Negli anni sessanta e settanta nel collettivo brillarono le presenze di Norris Turney (sax alto, flauto), Harold Ashby (sax tenore), Fred Stone (flicorno), Buster Cooper e Julian Priester (trombone), Aaron Bell, Joe Benjamin e Ernest Shepard (contrabbasso), e Rufus Jones (batteria). Duke Ellington morì, di cancro ai polmoni, il 24 maggio 1974, assistito dal figlio Mercer e senza sapere che pochi giorni prima era morto anche il fidato collaboratore Paul Gonsalves per overdose di eroina.
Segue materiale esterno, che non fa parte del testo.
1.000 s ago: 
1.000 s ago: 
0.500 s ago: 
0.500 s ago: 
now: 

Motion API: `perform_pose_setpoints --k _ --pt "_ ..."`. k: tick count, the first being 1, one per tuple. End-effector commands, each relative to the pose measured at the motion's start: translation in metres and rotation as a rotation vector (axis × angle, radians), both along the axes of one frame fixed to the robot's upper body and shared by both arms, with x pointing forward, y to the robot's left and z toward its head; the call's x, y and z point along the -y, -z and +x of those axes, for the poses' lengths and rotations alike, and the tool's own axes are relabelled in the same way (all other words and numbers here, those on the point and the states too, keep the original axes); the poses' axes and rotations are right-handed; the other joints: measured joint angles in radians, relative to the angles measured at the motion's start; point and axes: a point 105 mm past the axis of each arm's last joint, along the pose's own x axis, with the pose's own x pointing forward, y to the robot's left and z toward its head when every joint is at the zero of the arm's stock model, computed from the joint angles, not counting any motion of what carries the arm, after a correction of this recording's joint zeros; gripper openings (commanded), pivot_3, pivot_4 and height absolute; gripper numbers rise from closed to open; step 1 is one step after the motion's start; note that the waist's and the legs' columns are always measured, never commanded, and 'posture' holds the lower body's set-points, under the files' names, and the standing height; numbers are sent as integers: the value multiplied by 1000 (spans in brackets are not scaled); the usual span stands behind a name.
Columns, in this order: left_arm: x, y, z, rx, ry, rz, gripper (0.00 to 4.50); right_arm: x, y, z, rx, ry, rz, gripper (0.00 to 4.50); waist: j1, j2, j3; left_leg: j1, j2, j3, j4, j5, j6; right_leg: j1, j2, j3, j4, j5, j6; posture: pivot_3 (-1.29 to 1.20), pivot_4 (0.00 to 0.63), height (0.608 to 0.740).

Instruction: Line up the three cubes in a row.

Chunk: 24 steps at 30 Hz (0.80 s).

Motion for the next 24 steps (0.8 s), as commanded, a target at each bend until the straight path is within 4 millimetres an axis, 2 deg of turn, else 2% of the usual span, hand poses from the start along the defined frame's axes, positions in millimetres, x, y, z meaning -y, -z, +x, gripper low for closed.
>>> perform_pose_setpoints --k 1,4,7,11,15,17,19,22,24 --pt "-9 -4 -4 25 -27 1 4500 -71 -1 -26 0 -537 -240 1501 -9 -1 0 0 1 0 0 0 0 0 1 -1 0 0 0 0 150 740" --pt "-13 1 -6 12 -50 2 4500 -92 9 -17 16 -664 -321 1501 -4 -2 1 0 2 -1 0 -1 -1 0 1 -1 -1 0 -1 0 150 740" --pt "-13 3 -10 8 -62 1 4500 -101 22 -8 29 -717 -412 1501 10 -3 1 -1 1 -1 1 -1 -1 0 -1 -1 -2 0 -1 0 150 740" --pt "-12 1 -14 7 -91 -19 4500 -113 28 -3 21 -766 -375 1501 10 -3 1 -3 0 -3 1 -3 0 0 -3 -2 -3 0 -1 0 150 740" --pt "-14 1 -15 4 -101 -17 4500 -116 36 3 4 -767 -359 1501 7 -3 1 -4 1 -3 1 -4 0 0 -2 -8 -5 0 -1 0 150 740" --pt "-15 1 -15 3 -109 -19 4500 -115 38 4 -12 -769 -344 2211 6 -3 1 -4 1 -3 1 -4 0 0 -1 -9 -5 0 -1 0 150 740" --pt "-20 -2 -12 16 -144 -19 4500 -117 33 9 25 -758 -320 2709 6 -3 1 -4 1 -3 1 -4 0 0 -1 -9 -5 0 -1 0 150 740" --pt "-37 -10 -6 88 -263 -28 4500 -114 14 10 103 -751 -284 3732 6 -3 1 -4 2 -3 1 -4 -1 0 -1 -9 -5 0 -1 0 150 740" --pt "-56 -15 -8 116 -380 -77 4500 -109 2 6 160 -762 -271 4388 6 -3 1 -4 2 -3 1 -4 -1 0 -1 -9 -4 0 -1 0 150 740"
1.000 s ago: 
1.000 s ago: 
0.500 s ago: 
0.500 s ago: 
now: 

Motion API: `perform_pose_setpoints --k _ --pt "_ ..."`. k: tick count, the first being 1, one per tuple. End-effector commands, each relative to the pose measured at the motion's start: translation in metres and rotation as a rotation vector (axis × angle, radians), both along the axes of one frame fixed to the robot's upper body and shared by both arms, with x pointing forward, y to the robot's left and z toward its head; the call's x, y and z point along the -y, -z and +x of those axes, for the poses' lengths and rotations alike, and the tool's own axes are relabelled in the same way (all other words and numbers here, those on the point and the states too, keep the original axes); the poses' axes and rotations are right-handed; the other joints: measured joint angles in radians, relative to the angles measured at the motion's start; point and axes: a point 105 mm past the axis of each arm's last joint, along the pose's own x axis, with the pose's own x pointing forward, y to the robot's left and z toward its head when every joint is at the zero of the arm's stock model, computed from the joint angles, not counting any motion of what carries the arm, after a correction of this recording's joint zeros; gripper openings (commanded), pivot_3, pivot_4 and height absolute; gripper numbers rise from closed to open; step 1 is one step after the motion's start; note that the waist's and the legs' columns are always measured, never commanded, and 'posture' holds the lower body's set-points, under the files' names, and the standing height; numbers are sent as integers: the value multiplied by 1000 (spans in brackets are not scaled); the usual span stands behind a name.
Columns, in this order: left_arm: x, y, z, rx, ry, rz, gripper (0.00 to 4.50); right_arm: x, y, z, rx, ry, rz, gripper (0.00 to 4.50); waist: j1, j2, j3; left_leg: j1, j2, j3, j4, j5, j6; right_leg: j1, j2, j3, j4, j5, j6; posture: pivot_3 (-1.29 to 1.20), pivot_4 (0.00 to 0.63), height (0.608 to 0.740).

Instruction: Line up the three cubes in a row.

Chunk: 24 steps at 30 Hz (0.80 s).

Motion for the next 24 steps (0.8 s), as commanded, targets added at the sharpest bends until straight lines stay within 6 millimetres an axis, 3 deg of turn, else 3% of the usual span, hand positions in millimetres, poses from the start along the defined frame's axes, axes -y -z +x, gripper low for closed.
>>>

Mercer Ellington non aveva avuto il coraggio di dargli la brutta notizia.

Nel 1976 Stevie Wonder gli dedicherà quello che sarà uno dei suoi più grandi successi, il brano Sir Duke.

Discografia

Riconoscimenti

  • 1956 - Down Beat Jazz Hall of Fame inductee
  • 1959 - NAACP Spingarn Medal
  • 1966 - Grammy Lifetime Achievement Award
  • 1968 - Grammy Trustees Award (Premio Speciale)
  • 1971 - Honorary Doctorate Degree from Berklee College of Music
  • 1971 - Songwriters Hall of Fame
  • 1973 - Honorary Degree in Music from Columbia University
  • È stato il primo afro-americano ad apparire su un'effigie di una moneta degli Stati Uniti.
  • 1999 - Premio Pulitzer (Menzione Speciale)

Onorificenze

Onorificenze statunitensi

Medaglia Presidenziale della Libertà
— 1969

Onorificenze straniere

Cavaliere dell'Ordine della Legion d'Onore (Francia)
— 1973[8]

Nella Cultura di Massa

Nella serie Netflix, Big Mouth il suo fantasma abita nella soffitta di Nick, e gli da consigli su come si conquistano le ragazze.

Note

  1. ^ Citato in: Irene Brin, Usi e costumi 1920 - 1940, Palermo, Sellerio Editore, 2001. ISBN 88-389-0191-0. p. 33
  2. ^ "Nel secolo che ha seguito la sua nascita, non è esistito un compositore più grande, in America o altrove, di Edward Kennedy Ellington." - Bob Blumenthal, Boston Globe, April 25, 1999
  3. ^ Lo stile jungle era così chiamato perché i temi e il timbro orchestrale cercavano di suscitare un'atmosfera che ricordasse esoticamente un ambiente di giungla africana.
  4. ^ Walter Mauro, "Jazz e universo negro", Rizzoli Editore, 1972
  5. ^ Tizol contribuì al repertorio dell'orchestra con alcuni tra i brani più famosi, basti citare Caravan e Perdido.
  6. ^ Anche Strayhorn firmò per l'orchestra alcuni brani poi diventati celebri: tra gli altri Lush Life – che Ellington, peraltro, non incise mai – e Take the "A" Train che dell'orchestra fu per molti anni la sigla.
  7. ^ Harry Carney fu un amico personale di Ellington e fu sempre il suo autista durante i trasferimenti tra una città e l'altra, nei tour dell'orchestra. Il rapporto tra Carney e Ellington costituisce il filo conduttore del romanzo Natura morta con custodia di sax di Geoff Dyer.
  8. ^ NMAH Archives Center Archiviato il 30 gennaio 2012 in Internet Archive.